付き合ったばかりの頃は、一真さんに喜んでほしくてヘアスタイルや化粧に気をつかった。
でも忙しさに追われていたら、気付けば化粧も薄くなっていたし、ヘアスタイルももとの一本縛り。
愛されていることに甘えて、女として磨くことを怠っていた。

ふいに、あの美玲子さんの姿が浮かんだ。
普段着でも化粧が薄くても、洗練された美しさが目が引く女性だった。

『あなたはね、ただの道具なのよ』

忘れようとしていた言葉が、胸に突き刺さる。
もし道具なら、深い関係になる必要なんてないわよね……。
私は胸の中でかぶりをふった。
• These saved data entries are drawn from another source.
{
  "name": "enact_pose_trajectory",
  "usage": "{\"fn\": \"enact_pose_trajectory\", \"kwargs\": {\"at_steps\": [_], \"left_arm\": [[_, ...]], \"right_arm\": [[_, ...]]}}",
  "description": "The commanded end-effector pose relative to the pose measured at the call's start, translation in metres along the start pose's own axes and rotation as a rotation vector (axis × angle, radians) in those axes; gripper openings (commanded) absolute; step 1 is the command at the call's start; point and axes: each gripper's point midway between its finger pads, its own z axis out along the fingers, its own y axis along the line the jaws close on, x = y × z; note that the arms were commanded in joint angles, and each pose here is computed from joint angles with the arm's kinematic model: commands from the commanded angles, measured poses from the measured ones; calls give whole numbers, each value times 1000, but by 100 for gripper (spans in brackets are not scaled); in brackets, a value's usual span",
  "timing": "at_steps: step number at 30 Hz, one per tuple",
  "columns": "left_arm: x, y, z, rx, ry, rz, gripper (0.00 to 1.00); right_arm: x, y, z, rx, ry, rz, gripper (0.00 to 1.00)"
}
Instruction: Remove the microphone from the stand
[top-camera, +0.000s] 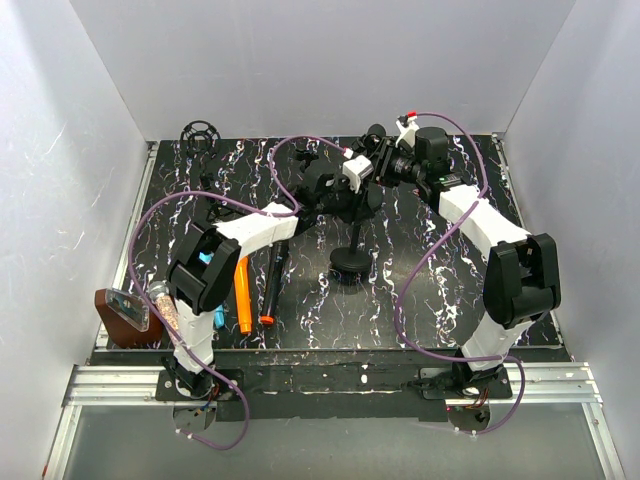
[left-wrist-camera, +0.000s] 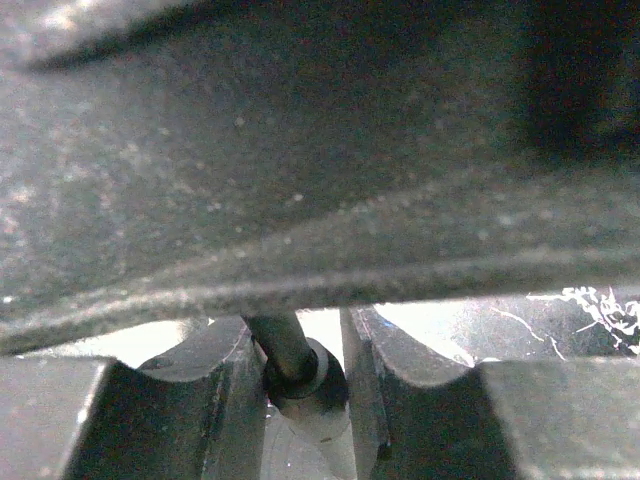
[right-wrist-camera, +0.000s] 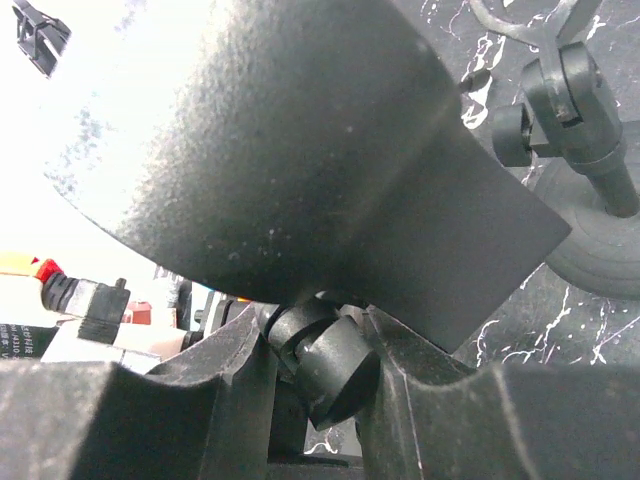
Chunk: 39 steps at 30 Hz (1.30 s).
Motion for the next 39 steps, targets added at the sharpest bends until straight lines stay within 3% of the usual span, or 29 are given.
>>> {"fn": "enact_pose_trajectory", "kwargs": {"at_steps": [1,4,9,10,12,13,15,18,21,26,27,28,30,32,39], "left_arm": [[-22,-22,5,87,-44,46,28],[-12,-17,2,64,-9,46,39],[9,-7,-2,8,55,17,36],[10,-6,-3,0,60,20,30],[9,-2,-5,-24,58,32,0],[8,6,-5,-74,55,34,0],[1,30,-11,-253,47,113,0],[-24,97,-48,-764,-25,127,0],[-39,122,-67,-972,-82,131,0],[-48,99,-46,-814,-156,41,0],[-44,90,-37,-736,-135,48,11],[-40,73,-25,-610,-106,90,29],[-39,58,-22,-508,-90,101,54],[-37,48,-26,-443,-62,102,66],[-53,17,-79,-131,-16,122,70]], "right_arm": [[-10,29,-4,-81,-19,10,1],[-14,29,-6,-78,-34,6,1],[-19,29,-8,-75,-46,7,1],[-20,28,-8,-71,-48,6,1],[-21,26,-9,-55,-54,13,1],[-23,22,-9,-24,-64,23,1],[-30,8,-15,110,-101,92,1],[-59,-11,-45,458,-232,138,1],[-74,22,-47,457,-283,83,1],[-66,31,-37,442,-251,15,1],[-65,29,-38,443,-245,-7,1],[-62,26,-36,431,-239,-37,1],[-65,31,-34,366,-249,-114,1],[-62,44,-30,239,-250,-198,1],[-40,100,-31,-199,-289,-540,1]]}}
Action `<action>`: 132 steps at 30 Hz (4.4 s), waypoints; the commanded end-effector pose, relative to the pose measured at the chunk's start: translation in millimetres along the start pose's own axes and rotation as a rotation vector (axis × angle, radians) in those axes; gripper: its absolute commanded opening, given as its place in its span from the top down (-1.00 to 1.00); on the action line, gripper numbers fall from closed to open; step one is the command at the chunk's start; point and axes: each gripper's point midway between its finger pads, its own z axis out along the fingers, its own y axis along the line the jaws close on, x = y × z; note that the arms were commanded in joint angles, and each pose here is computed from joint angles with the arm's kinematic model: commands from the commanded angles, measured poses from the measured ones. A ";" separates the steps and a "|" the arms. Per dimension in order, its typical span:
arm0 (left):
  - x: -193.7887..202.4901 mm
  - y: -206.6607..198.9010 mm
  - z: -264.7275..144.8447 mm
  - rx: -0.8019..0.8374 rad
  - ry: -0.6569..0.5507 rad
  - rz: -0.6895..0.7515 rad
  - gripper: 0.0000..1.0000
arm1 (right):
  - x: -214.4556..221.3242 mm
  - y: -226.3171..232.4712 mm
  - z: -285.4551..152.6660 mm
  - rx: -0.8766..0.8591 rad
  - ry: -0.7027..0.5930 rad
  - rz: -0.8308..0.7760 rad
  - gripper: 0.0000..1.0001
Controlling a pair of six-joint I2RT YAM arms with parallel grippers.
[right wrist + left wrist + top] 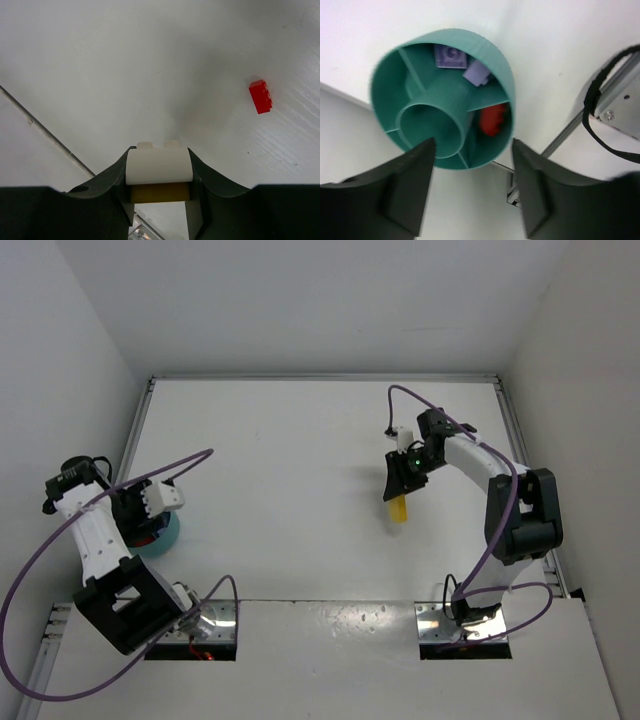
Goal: Sort the legos into containers by color
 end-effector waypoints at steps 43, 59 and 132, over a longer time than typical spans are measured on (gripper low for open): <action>-560.9 -74.1 116.0 0.391 -0.741 0.062 -0.17 | 22.2 -92.1 -49.3 0.290 -0.106 0.268 -0.57; -601.1 -110.4 189.7 0.471 -0.739 0.186 -0.13 | 17.1 -97.4 -92.0 0.208 -0.284 0.359 -0.54; -467.8 -58.1 58.4 0.391 -0.702 -0.242 0.91 | -120.0 -123.0 -33.3 0.289 -0.233 -0.004 -0.28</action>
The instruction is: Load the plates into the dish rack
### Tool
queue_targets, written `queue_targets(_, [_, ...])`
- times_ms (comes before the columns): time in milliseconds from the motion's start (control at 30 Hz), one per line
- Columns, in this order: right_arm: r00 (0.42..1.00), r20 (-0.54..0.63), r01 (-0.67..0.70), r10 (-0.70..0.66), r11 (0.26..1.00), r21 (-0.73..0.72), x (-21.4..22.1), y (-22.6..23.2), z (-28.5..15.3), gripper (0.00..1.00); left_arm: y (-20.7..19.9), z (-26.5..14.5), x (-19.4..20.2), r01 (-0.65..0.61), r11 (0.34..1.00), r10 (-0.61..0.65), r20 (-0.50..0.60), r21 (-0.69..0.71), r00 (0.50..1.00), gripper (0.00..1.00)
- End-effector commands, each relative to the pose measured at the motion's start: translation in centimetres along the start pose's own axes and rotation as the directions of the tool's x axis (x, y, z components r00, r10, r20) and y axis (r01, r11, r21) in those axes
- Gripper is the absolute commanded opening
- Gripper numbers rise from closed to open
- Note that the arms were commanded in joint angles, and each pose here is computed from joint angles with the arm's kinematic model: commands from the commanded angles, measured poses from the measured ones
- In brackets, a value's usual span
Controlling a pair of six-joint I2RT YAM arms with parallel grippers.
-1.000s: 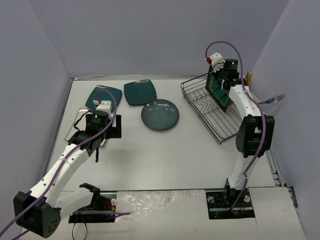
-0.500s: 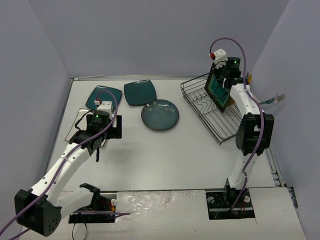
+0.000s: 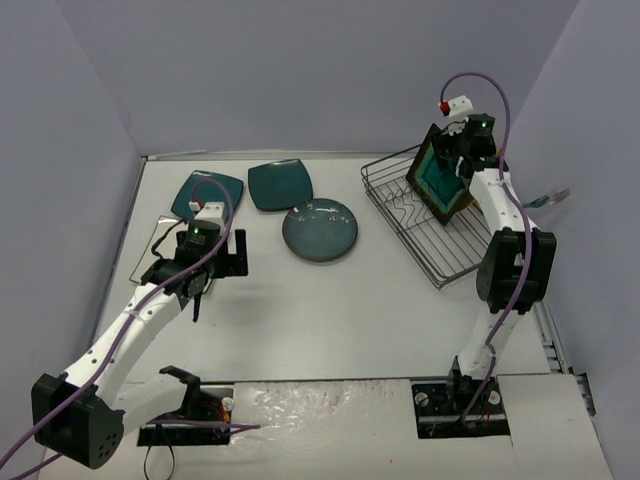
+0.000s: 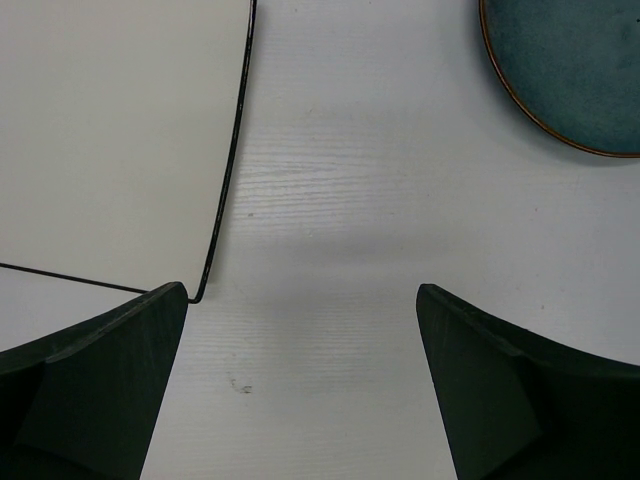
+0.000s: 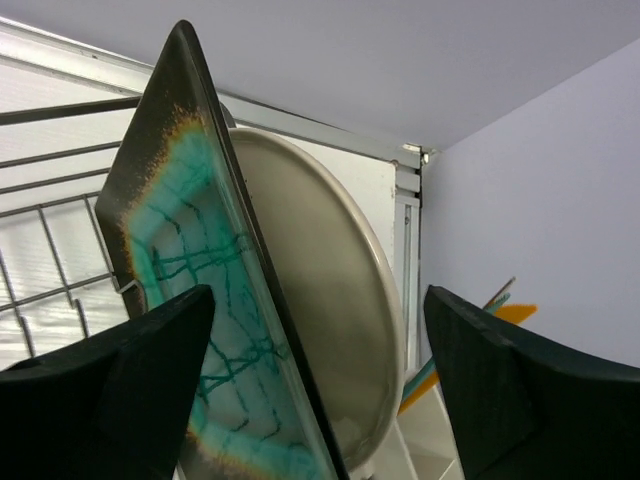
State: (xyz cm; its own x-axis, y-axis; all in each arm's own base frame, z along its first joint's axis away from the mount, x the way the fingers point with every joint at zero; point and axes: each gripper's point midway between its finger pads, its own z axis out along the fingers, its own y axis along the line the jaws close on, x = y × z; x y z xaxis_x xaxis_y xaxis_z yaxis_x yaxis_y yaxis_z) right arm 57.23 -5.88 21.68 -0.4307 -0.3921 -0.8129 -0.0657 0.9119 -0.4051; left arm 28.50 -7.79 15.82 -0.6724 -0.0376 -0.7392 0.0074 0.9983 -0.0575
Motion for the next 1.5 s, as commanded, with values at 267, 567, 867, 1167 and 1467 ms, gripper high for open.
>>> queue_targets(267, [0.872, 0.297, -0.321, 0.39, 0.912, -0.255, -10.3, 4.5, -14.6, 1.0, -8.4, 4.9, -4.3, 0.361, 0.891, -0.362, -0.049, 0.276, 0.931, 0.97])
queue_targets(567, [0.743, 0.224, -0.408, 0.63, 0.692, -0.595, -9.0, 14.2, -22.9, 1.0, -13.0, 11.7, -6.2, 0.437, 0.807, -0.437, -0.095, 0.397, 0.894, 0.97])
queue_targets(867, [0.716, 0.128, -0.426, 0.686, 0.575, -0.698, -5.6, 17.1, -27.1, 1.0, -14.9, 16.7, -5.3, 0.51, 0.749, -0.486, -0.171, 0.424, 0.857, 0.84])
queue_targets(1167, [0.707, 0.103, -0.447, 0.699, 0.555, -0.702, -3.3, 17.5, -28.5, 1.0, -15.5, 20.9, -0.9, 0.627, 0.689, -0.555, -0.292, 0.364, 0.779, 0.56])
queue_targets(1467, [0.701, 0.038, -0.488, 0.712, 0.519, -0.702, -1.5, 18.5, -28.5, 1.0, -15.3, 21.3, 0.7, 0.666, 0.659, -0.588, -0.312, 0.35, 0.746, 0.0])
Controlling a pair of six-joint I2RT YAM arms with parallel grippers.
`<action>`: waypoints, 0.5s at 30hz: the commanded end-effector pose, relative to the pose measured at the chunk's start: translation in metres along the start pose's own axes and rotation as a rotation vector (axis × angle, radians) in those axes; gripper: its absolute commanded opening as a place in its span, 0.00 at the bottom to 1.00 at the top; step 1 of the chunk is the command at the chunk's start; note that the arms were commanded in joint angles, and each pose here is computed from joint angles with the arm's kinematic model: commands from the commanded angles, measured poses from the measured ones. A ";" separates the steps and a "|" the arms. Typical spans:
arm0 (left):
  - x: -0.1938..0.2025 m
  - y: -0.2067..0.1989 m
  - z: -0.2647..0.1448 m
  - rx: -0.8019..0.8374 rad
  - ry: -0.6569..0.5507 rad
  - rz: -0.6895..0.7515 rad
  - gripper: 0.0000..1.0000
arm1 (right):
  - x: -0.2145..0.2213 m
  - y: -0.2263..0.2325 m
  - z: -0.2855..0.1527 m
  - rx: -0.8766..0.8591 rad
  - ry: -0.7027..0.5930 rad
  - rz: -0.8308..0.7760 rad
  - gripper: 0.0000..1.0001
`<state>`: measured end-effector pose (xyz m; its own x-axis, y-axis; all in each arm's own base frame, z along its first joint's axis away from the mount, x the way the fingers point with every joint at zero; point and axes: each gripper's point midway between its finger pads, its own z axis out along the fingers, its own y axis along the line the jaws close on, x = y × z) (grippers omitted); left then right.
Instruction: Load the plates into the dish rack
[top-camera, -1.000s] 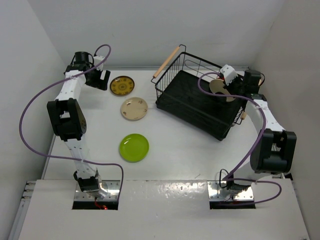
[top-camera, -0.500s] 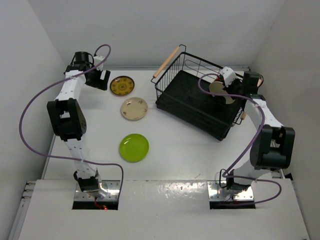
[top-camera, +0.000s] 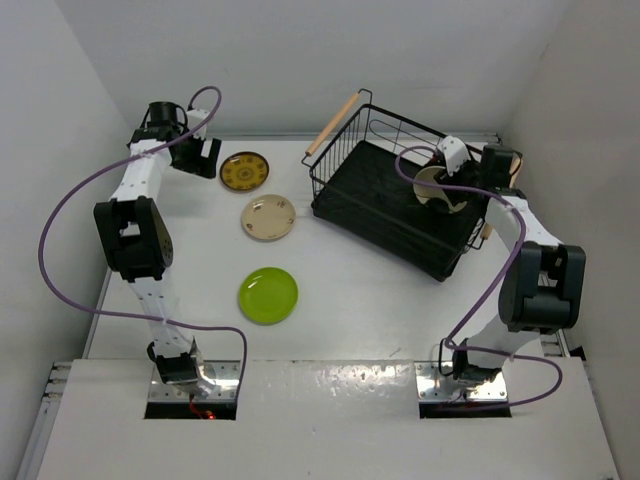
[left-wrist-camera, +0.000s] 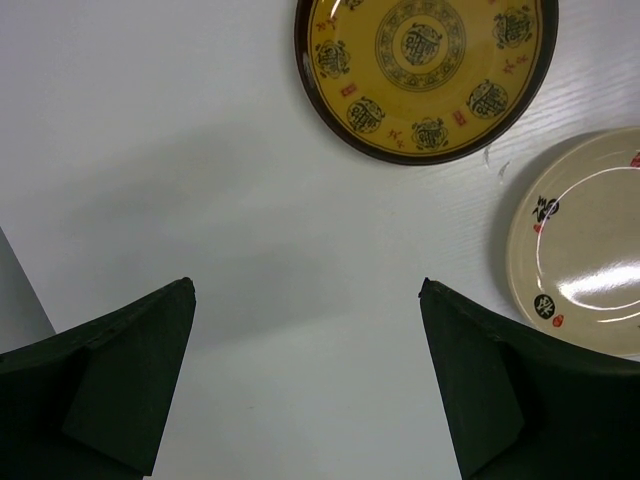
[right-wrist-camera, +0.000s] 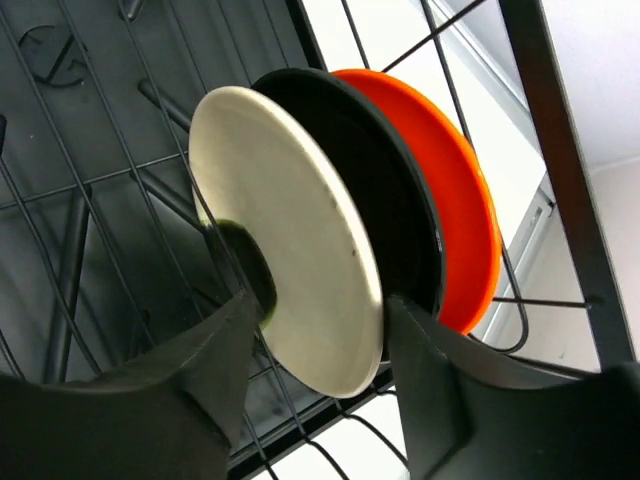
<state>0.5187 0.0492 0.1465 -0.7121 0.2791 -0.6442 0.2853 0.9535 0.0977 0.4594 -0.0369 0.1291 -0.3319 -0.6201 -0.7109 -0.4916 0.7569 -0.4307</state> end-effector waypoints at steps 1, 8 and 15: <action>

違う、一真さんは、そんな人じゃない。

「――清那?」
「……はい?」

さっきから呼ばれていたことに、ようやく気づいた。

「やっぱり疲れているんだな。今日はもう休もう。俺のベッドで休むといい」

そう言って、彼は私を寝室へ案内すると、自分は別室に行ってしまった。
その夜私は、ほとんど眠れなかった。




一真さんから依頼された、患者の難病に関する調査は想像以上に大変だった。